I have a data set with various identifying fields (lets call them f1 and f2), the date (split into month and year), and a numerical field (lets call it counts). I have aggregated the data by month and year, and now want to add to each row 12 fields showing the total counts for each of the preceding 12 months where the identifying fields match. To make that task slightly easier, I add a field showing the months since the start of 2014.
Data.Grouped <- arrange(Data, f1, f2, Year, Month) %>%>
group_by(f1, f2, Year, Month) %>%
summarize(total = sum(counts)) %>%
as.data.frame() %>%
mutate(Age.Since.2014 = (Year - 2014)*12 + Month)
To make things computationally more efficient, I am going to check only the previous row. This works if I do something like this
Data.Grouped.Expanded <- mutate(Data.Grouped, PriorMonth= lag(total, default = 0)
However, there are many instances where the previous row does not contain the previous months data for the same identifying fields (because the data has many holes). My intuition would be to do a simple conditional.
Data.Grouped.Expanded <- mutate(Data.Grouped, PriorMonth = if(
lag(f1) == f1 &&
lag(f2) == f2 &&
lag(Age.Since.2014) == (Age.Since.2014 - 1))
{lag(total, default = 0)}
Warning messages suggest that it is trying to do the conditional test across the entire lag vector at once and using only the first row's conclusion for all rows. Switching into rowwise doesn't seem to help.

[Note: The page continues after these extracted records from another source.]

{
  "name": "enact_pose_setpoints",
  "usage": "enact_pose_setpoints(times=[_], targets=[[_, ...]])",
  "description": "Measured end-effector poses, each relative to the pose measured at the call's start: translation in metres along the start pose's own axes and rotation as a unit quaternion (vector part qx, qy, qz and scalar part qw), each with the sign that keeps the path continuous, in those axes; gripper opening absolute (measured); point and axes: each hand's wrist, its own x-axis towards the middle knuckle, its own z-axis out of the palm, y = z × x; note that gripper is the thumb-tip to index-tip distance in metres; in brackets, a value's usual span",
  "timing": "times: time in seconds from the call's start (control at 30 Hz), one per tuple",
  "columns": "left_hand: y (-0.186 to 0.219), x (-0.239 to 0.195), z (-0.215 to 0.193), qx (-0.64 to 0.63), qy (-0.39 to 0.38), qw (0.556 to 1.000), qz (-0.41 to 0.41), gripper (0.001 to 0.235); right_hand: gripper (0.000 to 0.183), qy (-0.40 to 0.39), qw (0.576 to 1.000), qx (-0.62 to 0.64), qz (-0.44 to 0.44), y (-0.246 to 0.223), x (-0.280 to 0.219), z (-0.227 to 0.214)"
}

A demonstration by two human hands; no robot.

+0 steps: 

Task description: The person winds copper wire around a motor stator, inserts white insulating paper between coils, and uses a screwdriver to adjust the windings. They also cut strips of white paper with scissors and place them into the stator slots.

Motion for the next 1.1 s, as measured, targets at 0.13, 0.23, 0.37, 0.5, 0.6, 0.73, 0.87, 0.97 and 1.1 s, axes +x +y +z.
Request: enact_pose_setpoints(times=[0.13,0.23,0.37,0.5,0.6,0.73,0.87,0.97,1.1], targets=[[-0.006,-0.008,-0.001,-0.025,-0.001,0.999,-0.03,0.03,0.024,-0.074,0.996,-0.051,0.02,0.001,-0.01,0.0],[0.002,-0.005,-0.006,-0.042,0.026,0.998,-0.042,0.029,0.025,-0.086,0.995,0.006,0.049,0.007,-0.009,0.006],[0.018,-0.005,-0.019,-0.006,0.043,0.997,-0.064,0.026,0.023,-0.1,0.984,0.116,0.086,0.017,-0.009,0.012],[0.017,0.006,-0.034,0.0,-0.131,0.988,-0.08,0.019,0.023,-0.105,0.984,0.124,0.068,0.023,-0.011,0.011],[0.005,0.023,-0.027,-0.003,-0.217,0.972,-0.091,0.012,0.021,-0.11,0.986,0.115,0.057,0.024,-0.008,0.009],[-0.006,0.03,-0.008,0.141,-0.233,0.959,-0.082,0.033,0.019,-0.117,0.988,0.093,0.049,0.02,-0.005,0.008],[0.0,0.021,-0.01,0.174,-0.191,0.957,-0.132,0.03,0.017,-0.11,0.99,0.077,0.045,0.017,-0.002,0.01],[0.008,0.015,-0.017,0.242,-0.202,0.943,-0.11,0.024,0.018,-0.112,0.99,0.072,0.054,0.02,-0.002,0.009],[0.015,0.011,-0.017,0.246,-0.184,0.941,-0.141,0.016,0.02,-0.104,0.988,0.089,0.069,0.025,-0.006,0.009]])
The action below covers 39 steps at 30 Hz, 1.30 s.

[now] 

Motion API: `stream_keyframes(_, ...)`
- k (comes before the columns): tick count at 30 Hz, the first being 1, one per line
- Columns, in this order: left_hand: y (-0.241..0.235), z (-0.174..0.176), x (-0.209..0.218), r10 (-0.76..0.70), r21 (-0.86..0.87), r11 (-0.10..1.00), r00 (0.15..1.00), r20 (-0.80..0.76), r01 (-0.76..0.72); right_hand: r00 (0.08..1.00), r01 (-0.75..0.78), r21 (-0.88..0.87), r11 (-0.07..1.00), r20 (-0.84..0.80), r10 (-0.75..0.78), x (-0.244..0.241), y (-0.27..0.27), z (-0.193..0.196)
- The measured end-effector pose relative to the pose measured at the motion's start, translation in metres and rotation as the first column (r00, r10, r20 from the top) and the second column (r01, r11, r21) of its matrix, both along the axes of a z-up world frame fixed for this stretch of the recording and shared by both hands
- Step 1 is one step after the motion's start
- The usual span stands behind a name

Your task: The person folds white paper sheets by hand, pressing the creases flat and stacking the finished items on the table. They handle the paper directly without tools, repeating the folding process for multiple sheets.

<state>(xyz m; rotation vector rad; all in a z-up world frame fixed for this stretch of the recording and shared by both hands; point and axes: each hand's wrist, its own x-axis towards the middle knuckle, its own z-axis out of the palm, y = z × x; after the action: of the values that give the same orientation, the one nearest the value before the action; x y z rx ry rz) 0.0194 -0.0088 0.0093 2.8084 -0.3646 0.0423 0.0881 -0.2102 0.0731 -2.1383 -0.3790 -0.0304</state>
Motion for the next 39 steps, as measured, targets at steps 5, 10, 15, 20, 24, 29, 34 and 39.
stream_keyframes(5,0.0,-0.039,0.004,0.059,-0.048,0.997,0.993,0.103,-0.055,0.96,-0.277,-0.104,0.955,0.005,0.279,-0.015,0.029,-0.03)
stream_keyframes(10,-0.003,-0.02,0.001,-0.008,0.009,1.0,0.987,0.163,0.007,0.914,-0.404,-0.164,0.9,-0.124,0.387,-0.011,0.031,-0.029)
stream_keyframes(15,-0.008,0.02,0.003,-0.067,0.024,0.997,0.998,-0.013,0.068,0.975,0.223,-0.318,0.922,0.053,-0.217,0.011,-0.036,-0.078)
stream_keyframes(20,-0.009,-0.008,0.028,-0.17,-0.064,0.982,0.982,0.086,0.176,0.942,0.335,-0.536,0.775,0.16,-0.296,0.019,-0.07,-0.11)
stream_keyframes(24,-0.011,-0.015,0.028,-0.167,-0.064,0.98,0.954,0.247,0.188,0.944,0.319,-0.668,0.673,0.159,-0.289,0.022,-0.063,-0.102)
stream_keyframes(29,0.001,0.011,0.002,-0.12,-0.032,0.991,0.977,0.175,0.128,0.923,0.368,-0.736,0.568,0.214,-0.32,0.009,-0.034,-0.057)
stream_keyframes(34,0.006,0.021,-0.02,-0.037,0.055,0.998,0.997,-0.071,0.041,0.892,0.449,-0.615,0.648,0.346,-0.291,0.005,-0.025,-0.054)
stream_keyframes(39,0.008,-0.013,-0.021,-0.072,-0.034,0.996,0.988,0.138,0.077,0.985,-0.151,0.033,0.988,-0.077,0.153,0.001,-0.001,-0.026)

A workaround seems to be multiplying out the conditionals rather than using if.
Data.Grouped.Expanded <- mutate(Data.Grouped, PriorMonth =
(lag(f1) == f1) *
(lag(f2) == f2) *
(lag(Age.Since.2014) == (Age.Since.2014 - 1)) *
lag(total, default = 0)
This still causes warning messages to appear
(In ==.default(c(0L, 2L, 2L, 2L, 2L, 2L, 2L, 2L, 2L, 2L, 2L, 2L, :longer object length is not a multiple of shorter object length)
However the results seem to be accurate.
My questions are as follows:
What exactly is the error message saying?
Why does the program understand my rowwise intention when multiplying out the conditionals but not when using it in an if statement
How can I wrap this logic into a function that refers to lags such as:
PriorMonth.N = function(n) (lag(f1, n) == f1) * (lag(f2, n) == f2) * (lag(Age.Since.2014, n) == (Age.Since.2014 - 1)) * lag(total, n, default = 0)
For the purposes of saying
mutate(Data.Grouped,
PriorMonth.One = PriorMonth.N(1),
PriorMonth.Two = PriorMonth.N(2),
PriorMonth.Three = PriorMonth.N(3))
and so forth